You’ve Been Betrayed; Now What?
It took you a couple of days, but you’ve finally reached that point.
That point where you’ve raised your hand into a salute right about eye brow height and declared, “I have had it up to here. Things are about to change.”
Good. I’ve been waiting.
Let’s admit it: we’ve been betrayed. And we know it.
You and I both know what she did to us. What she let happen to us.
You and I both know that we’d like to break things or hit walls or set fire to her clothes and her expensive car in the driveway of her beautiful house (a la Bernadette from “Waiting to Exhale”).
But I’m not down for us to share a prison cell.
I’m also not about to let you take on this pain alone.
So this is where we’re at right now.
Let me be the sage one that’s kinda been here a time or two before; let me give you some advice.
Do not apologize for her betrayal; it’s not your fault. It’s not up to you to seek forgiveness. You had nothing to do with it. You can not try to speak on her behalf. You can not let her off the hook. She needs to own this.
Do not think that you could have done anything to prevent her betrayal; you do not control anyone else’s actions apart from your own. She made the decision that she made for whatever reason she made it. You could not have been a better friend/wife/sister/mother/daughter, more encouraging, or more entreating. Your actions do not have any bearing on her’s. She alone is responsible for her decision.
Do not gloss over her betrayal; you must honor yourself and acknowledge the truth. You are not allowed to let yourself think “the word betrayal seems like a bit much” or “it’s not really that bad” or “I’m sure she didn’t mean it like that.” It’s not too much. It really is that bad. And yes, oh yes she did.
Do not call her betrayal a mistake; it was a choice she made to betray you. You can not say things like “well, maybe she didn’t know better” or “maybe she wasn’t raised the way I was” or “maybe she just needed more time.” You can not excuse her behavior as a product of bad upbringing. You can not make her betrayal akin to having bad manners. She didn’t burp at the dinner table; she betrayed you.
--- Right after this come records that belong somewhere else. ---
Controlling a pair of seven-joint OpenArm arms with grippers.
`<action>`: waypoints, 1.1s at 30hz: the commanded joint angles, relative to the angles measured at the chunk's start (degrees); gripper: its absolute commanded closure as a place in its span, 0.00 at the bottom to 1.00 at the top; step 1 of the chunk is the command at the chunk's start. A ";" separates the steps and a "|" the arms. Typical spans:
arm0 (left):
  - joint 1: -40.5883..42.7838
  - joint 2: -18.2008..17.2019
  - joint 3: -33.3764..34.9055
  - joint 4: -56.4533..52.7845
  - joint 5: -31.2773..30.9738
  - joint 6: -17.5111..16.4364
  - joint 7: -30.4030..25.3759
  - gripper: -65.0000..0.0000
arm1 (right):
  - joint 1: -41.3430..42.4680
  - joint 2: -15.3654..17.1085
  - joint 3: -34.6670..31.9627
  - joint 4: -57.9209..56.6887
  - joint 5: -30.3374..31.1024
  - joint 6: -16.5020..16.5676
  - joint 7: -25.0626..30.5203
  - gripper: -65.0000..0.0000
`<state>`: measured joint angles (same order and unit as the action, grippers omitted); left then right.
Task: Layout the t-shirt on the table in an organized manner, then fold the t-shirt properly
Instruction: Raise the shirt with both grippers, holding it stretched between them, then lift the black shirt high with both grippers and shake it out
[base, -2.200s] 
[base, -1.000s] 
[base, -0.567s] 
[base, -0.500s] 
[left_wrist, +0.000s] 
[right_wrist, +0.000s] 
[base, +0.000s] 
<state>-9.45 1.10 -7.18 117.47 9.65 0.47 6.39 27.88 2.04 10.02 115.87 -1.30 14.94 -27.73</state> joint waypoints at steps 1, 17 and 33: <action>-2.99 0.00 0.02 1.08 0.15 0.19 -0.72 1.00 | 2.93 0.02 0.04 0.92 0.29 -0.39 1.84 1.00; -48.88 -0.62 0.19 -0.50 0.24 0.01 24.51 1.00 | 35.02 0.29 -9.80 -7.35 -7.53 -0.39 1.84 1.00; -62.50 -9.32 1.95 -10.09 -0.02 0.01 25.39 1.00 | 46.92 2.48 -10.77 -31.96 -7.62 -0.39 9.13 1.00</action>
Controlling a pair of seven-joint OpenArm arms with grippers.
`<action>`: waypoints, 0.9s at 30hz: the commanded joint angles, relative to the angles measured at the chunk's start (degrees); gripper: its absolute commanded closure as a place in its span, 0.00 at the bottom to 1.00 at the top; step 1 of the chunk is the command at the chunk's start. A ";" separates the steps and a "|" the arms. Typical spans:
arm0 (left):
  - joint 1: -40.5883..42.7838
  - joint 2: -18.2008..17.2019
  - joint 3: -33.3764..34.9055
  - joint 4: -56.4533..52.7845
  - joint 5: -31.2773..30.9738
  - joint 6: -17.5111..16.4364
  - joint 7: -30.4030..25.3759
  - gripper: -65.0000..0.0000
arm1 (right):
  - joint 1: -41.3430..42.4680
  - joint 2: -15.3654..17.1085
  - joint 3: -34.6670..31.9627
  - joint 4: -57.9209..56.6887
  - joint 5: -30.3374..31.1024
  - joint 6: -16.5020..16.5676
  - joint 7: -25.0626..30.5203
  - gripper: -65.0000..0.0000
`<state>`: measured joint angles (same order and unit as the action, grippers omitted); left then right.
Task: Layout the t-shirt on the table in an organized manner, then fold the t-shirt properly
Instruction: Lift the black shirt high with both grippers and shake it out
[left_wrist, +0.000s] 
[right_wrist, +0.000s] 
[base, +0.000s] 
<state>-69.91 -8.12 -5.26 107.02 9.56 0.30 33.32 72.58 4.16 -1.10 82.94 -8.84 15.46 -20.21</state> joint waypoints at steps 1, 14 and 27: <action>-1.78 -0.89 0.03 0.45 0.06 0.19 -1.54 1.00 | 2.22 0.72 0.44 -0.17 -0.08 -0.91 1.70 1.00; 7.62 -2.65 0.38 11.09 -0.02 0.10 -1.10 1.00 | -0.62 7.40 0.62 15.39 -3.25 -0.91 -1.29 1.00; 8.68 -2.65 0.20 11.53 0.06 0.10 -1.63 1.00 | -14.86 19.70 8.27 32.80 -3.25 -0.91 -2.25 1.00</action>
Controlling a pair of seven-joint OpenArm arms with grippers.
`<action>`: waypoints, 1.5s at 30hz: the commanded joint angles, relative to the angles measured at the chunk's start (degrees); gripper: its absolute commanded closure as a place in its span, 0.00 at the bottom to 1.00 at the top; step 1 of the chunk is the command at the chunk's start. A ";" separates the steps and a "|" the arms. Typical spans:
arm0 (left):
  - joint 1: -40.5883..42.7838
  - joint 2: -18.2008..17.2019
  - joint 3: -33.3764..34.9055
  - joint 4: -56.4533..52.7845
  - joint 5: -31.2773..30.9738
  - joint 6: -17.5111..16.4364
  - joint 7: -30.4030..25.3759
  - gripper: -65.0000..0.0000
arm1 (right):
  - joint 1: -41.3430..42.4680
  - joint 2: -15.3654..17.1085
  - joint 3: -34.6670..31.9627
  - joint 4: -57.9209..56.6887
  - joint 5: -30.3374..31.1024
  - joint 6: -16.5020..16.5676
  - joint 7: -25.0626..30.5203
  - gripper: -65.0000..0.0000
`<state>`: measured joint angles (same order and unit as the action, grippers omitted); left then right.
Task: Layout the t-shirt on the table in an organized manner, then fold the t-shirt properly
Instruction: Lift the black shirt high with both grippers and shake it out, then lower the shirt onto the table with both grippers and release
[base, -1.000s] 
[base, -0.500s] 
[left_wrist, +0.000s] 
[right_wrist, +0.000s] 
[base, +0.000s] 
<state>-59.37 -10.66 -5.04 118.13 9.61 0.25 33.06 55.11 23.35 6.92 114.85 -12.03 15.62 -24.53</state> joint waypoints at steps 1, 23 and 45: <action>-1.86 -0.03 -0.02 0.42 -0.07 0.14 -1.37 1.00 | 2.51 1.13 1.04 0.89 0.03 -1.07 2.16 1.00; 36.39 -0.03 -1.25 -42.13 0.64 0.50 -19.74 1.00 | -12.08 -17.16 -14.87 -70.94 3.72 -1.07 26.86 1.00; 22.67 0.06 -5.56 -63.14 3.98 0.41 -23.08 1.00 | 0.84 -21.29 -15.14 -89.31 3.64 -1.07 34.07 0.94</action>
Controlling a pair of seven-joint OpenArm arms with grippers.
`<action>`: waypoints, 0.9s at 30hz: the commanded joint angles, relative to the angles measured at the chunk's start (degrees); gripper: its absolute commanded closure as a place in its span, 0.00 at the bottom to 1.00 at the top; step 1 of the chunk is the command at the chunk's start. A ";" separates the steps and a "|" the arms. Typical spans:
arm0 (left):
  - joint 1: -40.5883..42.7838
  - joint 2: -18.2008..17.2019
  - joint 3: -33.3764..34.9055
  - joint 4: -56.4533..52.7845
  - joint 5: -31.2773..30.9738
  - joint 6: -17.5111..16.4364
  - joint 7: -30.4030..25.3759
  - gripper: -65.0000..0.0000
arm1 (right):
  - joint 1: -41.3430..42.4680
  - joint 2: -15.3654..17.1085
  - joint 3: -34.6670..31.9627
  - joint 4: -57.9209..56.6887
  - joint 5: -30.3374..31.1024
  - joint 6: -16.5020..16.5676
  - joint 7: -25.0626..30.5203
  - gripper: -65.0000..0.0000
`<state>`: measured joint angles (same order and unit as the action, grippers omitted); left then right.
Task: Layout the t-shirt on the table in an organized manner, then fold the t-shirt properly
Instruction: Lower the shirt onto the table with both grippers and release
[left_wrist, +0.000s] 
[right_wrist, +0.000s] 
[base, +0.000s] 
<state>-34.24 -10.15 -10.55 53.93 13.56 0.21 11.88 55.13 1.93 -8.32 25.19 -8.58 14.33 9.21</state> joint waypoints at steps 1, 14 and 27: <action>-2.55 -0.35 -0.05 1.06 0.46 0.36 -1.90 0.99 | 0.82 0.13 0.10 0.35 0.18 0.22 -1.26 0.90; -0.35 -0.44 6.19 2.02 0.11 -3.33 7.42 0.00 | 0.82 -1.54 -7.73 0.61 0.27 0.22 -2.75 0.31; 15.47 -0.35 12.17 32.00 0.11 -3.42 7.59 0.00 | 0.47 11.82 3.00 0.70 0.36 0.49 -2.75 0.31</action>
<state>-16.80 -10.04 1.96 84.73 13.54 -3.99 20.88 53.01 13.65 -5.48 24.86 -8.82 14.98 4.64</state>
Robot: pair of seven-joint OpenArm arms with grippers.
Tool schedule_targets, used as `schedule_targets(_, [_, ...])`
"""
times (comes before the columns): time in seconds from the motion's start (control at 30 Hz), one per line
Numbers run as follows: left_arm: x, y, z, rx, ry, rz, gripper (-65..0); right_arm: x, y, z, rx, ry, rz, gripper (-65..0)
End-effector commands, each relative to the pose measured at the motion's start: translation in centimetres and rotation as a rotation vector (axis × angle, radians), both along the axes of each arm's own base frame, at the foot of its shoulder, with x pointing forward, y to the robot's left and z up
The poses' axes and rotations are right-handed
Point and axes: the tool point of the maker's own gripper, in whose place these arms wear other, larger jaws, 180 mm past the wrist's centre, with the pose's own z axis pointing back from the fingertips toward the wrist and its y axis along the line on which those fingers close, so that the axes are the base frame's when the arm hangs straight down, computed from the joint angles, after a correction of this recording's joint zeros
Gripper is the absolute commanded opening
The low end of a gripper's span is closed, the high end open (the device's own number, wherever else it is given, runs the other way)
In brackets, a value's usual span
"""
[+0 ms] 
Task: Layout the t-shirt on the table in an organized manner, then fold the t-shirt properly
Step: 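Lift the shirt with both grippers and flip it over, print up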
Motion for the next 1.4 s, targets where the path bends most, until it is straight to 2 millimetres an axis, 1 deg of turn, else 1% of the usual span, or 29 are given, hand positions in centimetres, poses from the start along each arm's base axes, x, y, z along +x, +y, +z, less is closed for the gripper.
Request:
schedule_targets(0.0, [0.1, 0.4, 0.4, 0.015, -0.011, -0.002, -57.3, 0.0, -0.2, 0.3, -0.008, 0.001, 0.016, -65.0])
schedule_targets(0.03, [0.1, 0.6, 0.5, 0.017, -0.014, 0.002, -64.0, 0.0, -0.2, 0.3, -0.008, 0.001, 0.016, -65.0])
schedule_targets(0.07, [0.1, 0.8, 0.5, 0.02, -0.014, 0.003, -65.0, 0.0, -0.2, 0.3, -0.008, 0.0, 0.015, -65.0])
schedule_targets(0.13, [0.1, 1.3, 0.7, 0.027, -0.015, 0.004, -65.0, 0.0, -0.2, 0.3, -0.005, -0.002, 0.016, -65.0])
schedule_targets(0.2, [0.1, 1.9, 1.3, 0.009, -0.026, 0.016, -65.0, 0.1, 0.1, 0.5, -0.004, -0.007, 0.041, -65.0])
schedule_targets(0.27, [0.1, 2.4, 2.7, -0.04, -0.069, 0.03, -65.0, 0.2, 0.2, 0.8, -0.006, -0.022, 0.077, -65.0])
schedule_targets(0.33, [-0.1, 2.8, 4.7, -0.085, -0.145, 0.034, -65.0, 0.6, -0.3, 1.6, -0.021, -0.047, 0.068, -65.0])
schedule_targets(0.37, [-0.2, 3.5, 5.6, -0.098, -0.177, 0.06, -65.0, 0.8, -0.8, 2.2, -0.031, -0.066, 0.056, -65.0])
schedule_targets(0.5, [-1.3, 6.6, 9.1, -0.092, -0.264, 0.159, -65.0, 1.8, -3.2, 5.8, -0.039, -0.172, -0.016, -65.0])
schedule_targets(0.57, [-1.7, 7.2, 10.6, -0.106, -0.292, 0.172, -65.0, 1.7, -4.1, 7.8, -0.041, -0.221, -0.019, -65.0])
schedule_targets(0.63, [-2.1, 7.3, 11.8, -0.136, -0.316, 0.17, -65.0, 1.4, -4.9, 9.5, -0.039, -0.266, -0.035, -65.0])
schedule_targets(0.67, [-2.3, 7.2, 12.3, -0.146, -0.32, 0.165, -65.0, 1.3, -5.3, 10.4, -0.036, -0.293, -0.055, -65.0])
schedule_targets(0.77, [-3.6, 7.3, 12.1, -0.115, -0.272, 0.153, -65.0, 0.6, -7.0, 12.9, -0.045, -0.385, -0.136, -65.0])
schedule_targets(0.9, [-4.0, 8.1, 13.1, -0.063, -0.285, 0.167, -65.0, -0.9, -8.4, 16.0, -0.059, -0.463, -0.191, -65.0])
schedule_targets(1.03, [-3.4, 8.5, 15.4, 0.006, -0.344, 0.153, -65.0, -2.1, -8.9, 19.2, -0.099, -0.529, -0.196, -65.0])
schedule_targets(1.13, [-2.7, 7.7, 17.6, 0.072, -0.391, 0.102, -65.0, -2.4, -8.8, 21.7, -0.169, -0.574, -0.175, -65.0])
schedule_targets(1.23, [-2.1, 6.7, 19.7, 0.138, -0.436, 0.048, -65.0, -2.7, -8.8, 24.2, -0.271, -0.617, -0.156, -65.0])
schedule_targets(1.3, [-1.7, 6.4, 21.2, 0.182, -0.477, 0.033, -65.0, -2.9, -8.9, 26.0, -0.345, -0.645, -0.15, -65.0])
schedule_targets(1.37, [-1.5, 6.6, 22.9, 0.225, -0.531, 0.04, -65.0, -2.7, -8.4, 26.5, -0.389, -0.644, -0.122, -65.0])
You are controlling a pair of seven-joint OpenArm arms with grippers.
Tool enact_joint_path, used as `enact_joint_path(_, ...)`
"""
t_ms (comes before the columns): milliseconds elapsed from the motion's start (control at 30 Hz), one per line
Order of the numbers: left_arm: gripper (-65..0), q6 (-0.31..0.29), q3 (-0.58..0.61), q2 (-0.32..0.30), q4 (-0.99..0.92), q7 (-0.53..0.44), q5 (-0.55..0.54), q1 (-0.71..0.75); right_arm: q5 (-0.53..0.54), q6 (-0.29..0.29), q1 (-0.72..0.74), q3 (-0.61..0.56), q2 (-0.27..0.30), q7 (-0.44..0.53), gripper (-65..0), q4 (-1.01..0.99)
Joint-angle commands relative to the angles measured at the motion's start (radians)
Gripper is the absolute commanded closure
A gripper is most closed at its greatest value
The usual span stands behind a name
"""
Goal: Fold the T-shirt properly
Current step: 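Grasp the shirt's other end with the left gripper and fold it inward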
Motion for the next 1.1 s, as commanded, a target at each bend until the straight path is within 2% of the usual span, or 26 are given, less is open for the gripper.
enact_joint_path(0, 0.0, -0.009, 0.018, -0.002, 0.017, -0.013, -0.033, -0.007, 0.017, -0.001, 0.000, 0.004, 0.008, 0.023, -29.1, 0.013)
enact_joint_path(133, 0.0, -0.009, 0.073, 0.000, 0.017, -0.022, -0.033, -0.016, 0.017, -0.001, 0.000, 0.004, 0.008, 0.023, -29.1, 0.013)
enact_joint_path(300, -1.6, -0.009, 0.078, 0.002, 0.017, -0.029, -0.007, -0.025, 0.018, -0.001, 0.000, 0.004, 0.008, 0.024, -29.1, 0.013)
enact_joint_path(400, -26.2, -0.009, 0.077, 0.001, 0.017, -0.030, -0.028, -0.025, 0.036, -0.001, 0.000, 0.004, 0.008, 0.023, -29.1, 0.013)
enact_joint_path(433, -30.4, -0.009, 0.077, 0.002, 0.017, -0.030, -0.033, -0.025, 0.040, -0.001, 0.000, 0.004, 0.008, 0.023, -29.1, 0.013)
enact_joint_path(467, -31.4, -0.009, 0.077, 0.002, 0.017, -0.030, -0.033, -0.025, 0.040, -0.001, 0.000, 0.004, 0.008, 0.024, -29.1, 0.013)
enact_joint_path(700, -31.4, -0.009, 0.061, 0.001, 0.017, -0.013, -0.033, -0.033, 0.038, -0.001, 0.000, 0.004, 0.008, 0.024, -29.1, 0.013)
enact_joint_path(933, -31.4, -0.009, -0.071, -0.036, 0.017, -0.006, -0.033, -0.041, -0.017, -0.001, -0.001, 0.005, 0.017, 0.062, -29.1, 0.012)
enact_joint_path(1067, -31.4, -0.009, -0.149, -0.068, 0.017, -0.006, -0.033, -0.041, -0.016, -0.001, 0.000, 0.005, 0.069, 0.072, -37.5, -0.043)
Do not try to understand why she betrayed you; you are not entitled to her why. You can not force her to explain herself. She owes you nothing in the way of an explanation. It shouldn’t matter anyway. An explanation will not change what she has done. And it certainly won’t make you feel better.
Do not utter the phrase “if we could just go back in time”; you already know that you can’t. Stop allowing yourself access to the word “if”. There is not one single what if? that could make what she has done any more stomachable. Stop torturing yourself with scenarios that conclude in different outcomes. You already know the outcome. You already know the conclusion.
Do not think “someday she’s going to regret this”; she most likely never will. You can not think for one second that she has your self-awareness and compassion and humanity. Clearly, she does not. You can not allow yourself to hope that she will develop an iota of guilt over what she’s done, what she’s allowed to happen. She will not. She would not be able to live with herself if she did.
Do not think that she’s ever going to give you an apology; you need to learn to move on without one. An apology is reserved for hurting your daughter’s feelings or missing your best friend’s baby shower or bumping your grandma’s shoulder as you savagely reach across her for the last piece of cake. This is not a bruised shoulder; this is a betrayal. In order for her to ever muster up an apology, she would have to begin to feel regret. We’ve already established that she won’t.
Do not think that her betrayal has anything to do with your worth and value; your worth and value have not changed. Period.
Do not let her betrayal consume you; you will get passed this. You are allowed to cry. You are allowed to eat your feelings. You are allowed to drag your body to exhaustion on the treadmill. You are not allowed to stop and stay in this pain and hold on to it for fear that if you let go of it then no one will see that it was important in the first place. You are not allowed to be the keeper of the flame of the pain. You must let it go. You just have to.
Please please please know that I’m right here with you. I’m not going anywhere. I’m disgusted and humiliated and devastated just like you.
I know you still have so much you want to say to her. So do it. Text her. Leave a voicemail. Write it down. Send it to her if you must. Do what you have to do.
I’d like to pass this message to her myself:
I’ve always known (and told my daughter) that if women would stick together, we’d rule the world. If we’d just get out of our own way (and cattiness), we could make everything right.
I was wrong.
I expected your vote to stand for all the women that can’t vote or don’t have a voice or have long since died because of the abuses of this world.
I expected you to vote against bigotry and racism and misogyny and heterosexism.
And again, I was wrong.
I’ve always wondered if I was born during the time of slavery, if I’d have accepted it as the norm.
I’ve always wondered if I was born during the time when women lacked the right to vote, if I’d march for it or just accept it.
I don’t have to wonder anymore. I would have fought. I would have made myself heard. I would have done my best to rage against the norm.
I will not live another day wondering what I would have fought for in the past; I will live them knowing that it’s up to me to keep fighting and standing up for what is right.
I will be the best kind of white woman (lest anyone mistake me for you) on the right side of history.
I promise you, I will.
And I’m not expecting the same from you. Anymore.